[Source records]
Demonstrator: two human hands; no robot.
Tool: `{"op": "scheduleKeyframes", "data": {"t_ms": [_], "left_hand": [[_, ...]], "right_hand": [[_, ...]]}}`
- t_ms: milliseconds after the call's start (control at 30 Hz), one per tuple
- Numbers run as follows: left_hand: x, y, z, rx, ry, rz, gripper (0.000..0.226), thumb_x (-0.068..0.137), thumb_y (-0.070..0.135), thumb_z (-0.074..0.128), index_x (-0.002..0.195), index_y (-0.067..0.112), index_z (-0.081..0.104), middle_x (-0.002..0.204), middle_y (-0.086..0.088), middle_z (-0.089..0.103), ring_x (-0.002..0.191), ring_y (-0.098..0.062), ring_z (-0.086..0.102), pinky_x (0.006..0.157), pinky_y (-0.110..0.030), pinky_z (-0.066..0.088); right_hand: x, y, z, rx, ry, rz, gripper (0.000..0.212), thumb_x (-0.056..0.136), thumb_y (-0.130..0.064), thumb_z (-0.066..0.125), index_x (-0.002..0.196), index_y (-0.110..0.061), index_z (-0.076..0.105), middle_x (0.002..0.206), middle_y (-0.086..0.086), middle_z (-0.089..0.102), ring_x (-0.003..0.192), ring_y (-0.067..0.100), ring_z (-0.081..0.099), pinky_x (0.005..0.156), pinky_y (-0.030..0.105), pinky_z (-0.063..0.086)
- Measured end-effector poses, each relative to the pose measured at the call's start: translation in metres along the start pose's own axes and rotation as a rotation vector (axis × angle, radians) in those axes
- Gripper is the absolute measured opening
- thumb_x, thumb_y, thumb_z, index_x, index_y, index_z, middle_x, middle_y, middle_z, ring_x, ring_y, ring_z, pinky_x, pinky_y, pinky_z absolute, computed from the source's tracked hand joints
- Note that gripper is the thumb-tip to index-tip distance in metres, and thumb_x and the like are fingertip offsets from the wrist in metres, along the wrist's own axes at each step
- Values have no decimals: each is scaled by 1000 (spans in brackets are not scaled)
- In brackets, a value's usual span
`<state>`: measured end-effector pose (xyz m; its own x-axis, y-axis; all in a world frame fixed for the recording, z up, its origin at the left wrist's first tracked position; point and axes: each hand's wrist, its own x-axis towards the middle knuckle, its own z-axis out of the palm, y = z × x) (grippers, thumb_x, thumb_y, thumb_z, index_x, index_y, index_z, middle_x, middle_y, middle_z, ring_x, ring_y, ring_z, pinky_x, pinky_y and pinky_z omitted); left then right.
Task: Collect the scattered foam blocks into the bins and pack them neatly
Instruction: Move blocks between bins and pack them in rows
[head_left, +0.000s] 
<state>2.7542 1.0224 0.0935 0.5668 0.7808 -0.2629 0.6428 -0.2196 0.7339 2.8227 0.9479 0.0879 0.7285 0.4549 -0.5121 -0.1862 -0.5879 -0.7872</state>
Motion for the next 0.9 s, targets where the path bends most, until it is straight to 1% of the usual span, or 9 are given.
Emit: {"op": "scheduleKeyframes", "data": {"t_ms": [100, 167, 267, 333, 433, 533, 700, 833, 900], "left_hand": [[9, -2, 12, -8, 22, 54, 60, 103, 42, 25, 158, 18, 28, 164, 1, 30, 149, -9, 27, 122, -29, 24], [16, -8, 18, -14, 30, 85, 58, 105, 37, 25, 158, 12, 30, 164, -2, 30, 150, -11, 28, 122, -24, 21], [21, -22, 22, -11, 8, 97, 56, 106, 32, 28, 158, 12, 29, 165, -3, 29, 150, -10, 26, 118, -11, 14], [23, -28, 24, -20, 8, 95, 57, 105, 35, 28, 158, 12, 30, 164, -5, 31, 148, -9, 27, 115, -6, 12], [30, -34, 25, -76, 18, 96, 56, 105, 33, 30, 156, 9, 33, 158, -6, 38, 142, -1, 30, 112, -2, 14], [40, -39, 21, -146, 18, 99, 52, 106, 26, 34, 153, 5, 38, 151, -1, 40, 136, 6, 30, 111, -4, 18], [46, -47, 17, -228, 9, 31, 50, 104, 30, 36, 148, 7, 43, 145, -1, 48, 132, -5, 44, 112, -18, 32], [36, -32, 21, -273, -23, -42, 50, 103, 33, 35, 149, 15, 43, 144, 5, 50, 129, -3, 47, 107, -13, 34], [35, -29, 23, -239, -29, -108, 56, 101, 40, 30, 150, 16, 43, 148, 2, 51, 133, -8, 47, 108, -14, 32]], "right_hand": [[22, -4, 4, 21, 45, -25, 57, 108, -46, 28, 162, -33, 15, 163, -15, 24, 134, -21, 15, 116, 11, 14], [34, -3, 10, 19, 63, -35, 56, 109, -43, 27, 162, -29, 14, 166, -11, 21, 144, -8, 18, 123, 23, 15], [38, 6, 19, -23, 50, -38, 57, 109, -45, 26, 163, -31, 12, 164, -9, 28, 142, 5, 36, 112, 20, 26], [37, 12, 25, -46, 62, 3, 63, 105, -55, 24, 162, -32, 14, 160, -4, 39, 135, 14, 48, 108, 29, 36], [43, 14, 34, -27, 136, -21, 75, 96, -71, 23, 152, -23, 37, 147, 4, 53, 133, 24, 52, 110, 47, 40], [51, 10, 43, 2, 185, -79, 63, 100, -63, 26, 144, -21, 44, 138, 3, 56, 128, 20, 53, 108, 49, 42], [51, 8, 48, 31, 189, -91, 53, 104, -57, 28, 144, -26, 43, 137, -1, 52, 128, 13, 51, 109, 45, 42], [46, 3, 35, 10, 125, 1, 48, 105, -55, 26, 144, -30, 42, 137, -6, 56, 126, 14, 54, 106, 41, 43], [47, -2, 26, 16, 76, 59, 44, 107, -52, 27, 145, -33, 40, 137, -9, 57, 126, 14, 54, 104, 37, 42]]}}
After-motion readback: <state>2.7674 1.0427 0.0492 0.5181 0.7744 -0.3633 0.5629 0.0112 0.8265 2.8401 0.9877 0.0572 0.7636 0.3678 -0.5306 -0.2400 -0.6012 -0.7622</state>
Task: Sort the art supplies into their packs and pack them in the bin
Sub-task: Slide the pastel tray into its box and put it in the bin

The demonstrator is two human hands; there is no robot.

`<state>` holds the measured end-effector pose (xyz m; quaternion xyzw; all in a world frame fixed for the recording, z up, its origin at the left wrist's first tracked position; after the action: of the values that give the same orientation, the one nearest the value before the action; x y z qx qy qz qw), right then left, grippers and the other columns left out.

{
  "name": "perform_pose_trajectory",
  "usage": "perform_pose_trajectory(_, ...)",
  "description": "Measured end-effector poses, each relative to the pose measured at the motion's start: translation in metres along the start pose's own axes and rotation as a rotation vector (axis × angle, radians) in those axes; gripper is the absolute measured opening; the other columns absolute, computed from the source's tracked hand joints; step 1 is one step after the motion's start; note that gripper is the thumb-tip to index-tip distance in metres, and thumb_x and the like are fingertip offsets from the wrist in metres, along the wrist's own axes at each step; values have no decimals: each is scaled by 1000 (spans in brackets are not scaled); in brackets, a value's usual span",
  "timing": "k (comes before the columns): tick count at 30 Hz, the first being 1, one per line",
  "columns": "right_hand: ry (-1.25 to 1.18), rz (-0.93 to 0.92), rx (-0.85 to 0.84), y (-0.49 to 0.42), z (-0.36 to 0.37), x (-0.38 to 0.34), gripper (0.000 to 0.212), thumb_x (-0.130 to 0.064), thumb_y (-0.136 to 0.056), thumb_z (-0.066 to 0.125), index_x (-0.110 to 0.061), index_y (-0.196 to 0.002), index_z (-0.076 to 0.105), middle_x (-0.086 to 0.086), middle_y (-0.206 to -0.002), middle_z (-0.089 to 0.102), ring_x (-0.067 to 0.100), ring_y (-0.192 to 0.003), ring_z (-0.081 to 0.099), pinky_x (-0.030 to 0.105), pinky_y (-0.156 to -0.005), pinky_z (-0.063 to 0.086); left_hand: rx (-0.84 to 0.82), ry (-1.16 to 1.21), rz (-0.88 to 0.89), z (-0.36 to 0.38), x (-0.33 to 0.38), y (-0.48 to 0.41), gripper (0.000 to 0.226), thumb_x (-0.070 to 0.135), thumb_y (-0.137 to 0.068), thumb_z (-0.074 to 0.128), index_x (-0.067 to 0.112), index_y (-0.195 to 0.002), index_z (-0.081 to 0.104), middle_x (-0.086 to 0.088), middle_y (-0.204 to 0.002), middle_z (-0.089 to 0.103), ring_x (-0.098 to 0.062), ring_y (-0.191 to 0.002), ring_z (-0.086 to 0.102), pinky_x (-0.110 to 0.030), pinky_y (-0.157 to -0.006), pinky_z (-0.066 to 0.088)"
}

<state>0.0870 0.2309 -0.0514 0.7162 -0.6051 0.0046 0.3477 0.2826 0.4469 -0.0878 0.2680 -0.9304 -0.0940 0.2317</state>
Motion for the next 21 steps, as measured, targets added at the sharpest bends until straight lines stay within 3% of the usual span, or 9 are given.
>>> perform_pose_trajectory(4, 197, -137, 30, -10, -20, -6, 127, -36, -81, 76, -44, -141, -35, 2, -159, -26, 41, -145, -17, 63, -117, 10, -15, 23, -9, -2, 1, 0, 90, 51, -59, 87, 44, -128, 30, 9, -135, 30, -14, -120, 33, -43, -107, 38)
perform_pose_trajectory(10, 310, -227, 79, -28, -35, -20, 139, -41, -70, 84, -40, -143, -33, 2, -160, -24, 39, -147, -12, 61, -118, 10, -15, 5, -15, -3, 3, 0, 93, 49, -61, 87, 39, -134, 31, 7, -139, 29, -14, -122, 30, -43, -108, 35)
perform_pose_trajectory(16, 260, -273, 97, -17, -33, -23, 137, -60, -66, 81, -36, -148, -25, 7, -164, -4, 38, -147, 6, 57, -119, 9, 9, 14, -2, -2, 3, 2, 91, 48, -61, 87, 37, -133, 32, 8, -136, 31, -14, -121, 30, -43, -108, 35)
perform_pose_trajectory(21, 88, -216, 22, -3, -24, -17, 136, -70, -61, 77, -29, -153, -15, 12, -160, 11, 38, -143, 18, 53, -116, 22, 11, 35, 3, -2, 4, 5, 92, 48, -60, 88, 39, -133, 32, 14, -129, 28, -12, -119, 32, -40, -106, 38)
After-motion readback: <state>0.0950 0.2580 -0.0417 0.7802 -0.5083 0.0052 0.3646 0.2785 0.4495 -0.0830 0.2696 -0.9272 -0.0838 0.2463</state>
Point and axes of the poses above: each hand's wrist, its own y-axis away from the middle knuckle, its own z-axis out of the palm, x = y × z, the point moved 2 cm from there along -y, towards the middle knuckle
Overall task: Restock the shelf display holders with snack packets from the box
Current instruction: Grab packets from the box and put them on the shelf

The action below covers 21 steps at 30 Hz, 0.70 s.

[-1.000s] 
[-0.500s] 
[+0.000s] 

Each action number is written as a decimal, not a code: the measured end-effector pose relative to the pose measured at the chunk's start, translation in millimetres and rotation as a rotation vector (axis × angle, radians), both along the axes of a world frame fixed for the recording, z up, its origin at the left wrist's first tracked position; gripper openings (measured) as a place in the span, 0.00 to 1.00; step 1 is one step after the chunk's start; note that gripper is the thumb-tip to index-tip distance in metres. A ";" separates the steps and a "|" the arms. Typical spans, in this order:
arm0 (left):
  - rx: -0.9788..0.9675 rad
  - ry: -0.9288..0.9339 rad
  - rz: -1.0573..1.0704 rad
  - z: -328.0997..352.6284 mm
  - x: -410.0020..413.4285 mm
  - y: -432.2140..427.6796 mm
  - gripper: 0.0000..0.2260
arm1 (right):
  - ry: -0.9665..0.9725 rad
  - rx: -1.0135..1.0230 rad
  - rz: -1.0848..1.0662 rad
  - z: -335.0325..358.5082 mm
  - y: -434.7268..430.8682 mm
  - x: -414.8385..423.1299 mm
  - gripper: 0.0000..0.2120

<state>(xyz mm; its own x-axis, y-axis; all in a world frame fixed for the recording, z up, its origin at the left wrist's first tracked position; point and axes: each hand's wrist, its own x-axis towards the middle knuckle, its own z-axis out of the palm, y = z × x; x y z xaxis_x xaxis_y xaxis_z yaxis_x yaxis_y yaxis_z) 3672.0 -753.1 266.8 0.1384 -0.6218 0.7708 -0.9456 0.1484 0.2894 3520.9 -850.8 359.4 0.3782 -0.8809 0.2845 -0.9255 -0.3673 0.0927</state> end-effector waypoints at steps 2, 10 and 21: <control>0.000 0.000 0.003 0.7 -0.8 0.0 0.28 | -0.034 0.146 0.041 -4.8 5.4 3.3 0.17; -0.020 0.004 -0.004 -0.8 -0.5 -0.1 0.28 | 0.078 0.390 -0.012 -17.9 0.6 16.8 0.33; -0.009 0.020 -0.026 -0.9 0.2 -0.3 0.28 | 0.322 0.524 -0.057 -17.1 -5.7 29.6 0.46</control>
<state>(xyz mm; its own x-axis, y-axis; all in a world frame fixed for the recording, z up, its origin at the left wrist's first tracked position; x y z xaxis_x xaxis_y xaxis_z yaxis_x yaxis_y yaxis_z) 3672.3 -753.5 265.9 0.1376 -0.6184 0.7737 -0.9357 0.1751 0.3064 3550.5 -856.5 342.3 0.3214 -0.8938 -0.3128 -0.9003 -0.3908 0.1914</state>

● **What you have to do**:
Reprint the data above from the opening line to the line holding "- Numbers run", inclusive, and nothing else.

● **Solution for this problem**:
Demonstrator: two human hands; no robot.
Tool: `{"op": "scheduleKeyframes", "data": {"t_ms": [_], "left_hand": [[_, ...]], "right_hand": [[_, ...]]}}`
- t_ms: milliseconds after the call's start (control at 30 Hz), one per tuple
- Numbers run as follows: left_hand: x, y, z, rx, ry, rz, gripper (0.000..0.226), thumb_x (-0.068..0.137), thumb_y (-0.070..0.135), thumb_z (-0.074..0.128), index_x (-0.002..0.195), index_y (-0.067..0.112), index_z (-0.081..0.104), middle_x (-0.002..0.204), middle_y (-0.086..0.088), middle_z (-0.089..0.103), ring_x (-0.002..0.191), ring_y (-0.098..0.062), ring_z (-0.086..0.102), pinky_x (0.006..0.157), pinky_y (-0.110..0.030), pinky_z (-0.066..0.088); right_hand: x, y, z, rx, ry, rz, gripper (0.000..0.212), thumb_x (-0.056..0.136), thumb_y (-0.130..0.064), thumb_z (-0.066..0.125), index_x (-0.002..0.196), index_y (-0.110..0.061), index_z (-0.076..0.105), middle_x (0.002..0.206), middle_y (-0.086..0.086), middle_z (-0.089..0.102), ring_x (-0.003..0.192), ring_y (-0.067..0.100), ring_z (-0.081..0.099), pinky_x (0.005..0.156), pinky_y (-0.030..0.105), pinky_z (-0.063..0.086)

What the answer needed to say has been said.